Sorry again, for my rant, it’s a pet peeve.

Scott

@Yuusuf_Sallahuddin_Y Here’s another similar file that has the same issue. This one has two 180 arc’s that have the same issue when cutting. This is in the ai format also.

Waiting t here what you find out.

@Scott_Marshall Yeah, I have a few peeves similar to that regarding quite a lot of topics, so don’t get me started haha.

But, I can see where you’re coming from. Albeit, my first pc was a 486, so I’m a little bit newer to the scene than you by the sounds of it & I didn’t really get into graphic design related stuff until around 2000 odd, when I finally got a decent pc that could handle it (AMD K6-2).

@Tony_Sobczak I’ll take a look now & see what is up with the file. Hopefully there is something that is noticable that causes the issue. I’ll report my findings once I have them.

@Tony_Sobczak Found it straight away.

The issue with these files is the paths are not closed.

I will show you what I mean in some screenshots.

Loved the K6-2, blew Intel out of the water for years. Still have one on my desk as a paper weight. Nicest looking chip ever made.

Watching …

https://drive.google.com/file/d/0Bzi2h1k_udXwWVJxeVl3TV9FeDQ/view?usp=sharing
https://drive.google.com/file/d/0Bzi2h1k_udXwdzEzakcwNVhnRGc/view?usp=sharing

Here is what I am talking about.

See the 2nd picture, I’ve highlighted the individual lines in different colours. That shows that they are not connected together (or else they would all be the same colour).

@Scott_Marshall Duron was one of my favourites back in the day. A 900 MHz Duron would easily overclock to 2.5 GHz, & I was living in a town with very hot & humid temperatures at the time. Albeit, I made a case out of 50 120mm (105cfm) case fans to keep it cool lol.

It’s the 1st picture. I can’t zoom in as my Adobe trial expired, but I get the open polygon error. Autocad/Draftsight has the same issue. Where did the angled lines com in? are they an error warning by showing a closure?

@Scott_Marshall Actually, what happens is that the paths are obviously joining for the curves when imported into Corel. As the curves are only 1/4 of a circle, the two nodes that are the end points for the path joining up would create a 45 degree angled line (if they were to be joined). So for some strange reason, when imported into CorelDraw from the dxf file, it must be joining those nodes & creating the diagonal line.

It won’t do it when importing from AI.

edit: Oh yeah, just noticed that when I added the photo links, it must have messed up the order.
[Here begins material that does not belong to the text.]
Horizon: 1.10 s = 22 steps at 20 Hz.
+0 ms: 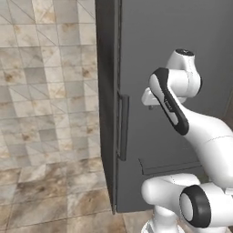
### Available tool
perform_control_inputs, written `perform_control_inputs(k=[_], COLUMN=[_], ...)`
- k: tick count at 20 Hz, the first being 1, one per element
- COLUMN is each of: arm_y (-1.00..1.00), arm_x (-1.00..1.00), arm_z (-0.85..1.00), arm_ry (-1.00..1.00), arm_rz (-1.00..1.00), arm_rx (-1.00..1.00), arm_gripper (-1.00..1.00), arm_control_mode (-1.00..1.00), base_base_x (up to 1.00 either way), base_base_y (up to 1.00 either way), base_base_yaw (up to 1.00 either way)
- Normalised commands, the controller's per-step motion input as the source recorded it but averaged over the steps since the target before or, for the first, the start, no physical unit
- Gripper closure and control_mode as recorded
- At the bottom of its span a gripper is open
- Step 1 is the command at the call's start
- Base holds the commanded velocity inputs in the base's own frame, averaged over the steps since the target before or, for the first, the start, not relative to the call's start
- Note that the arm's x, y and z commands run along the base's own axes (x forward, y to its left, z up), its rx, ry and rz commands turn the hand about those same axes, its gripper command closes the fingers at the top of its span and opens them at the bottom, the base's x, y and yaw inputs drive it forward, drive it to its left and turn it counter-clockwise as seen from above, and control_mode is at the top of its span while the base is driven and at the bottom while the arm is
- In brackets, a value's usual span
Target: Open the fridge, remove the peach, squash, and shrimp, and place them on any counter.
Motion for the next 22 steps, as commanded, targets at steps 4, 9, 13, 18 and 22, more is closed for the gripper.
perform_control_inputs(k=[4, 9, 13, 18, 22], arm_y=[0.00, 0.00, 0.00, 0.00, 0.34], arm_x=[0.00, 0.00, 0.00, -0.03, -0.25], arm_z=[0.00, 0.00, 0.00, -0.05, -0.69], arm_ry=[0.00, 0.00, 0.00, -0.02, -0.06], arm_rz=[0.00, 0.00, 0.00, 0.00, 0.06], arm_rx=[0.00, 0.00, 0.00, 0.00, 0.01], arm_gripper=[-1.00, -1.00, -1.00, -1.00, -1.00], arm_control_mode=[1.00, 1.00, 1.00, -1.00, -1.00], base_base_x=[-0.33, -0.57, -0.38, -0.09, 0.00], base_base_y=[0.07, 0.18, 0.25, 0.04, 0.00], base_base_yaw=[-0.01, -0.03, -0.02, 0.00, 0.00])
So it is the 1st picture that shows the colour highlighted lines.

I understand.
Thanks Tony too. I jumped in here trying to understand this, I appreciate the tolerance. Hope it goes clean from here.
Scott

@Yuusuf_Sallahuddin_Y ​ What can I do you fix this.
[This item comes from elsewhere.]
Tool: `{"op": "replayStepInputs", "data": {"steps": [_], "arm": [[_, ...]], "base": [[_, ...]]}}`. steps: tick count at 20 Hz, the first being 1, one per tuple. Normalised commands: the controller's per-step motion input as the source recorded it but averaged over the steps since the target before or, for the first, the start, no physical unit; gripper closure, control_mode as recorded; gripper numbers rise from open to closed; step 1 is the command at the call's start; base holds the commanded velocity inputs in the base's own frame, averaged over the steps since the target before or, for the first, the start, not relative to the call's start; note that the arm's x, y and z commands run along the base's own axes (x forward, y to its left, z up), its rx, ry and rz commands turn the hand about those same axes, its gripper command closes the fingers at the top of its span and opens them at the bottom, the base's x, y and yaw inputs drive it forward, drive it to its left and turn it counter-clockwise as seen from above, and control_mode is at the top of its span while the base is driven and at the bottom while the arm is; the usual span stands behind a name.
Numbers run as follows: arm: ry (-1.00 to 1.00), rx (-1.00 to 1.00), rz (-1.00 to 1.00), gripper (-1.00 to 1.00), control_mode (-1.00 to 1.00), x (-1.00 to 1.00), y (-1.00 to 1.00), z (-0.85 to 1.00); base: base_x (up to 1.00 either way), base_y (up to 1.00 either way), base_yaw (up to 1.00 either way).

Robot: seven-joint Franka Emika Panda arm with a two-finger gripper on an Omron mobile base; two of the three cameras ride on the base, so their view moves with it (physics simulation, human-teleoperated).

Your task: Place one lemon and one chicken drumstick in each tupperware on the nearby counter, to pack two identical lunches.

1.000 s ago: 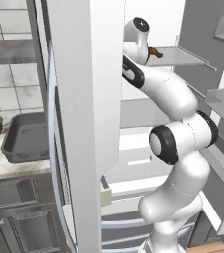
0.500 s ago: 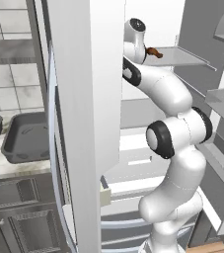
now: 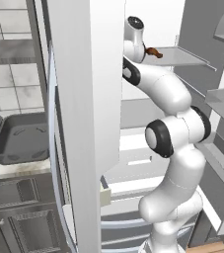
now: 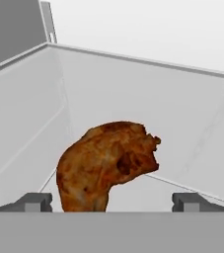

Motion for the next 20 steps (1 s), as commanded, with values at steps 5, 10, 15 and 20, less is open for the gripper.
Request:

@Tony_Sobczak I am not certain for DXF software, how to fix it. But for Adobe Illustrator, I would select the 2 nodes at each point where the lines join (e.g. in my image where the red joins the blue) & use the Join command. Continue doing that for all the joining positions on the shape & eventually you will have 1 solid closed path. Then no issues where it imports with those angular lines.

I have illustrator but not familiar with it but I will give out a shot. Thanks so much.

If you have any issues, let me know & I will give more detailed instructions on how to do it.

I looked up a couple ways in line (knife and paths close all) but neither worked very well. Close all paths added extra line. So info from you would be greatly appreciated.

Oops did not follow your instructions. Will try that now.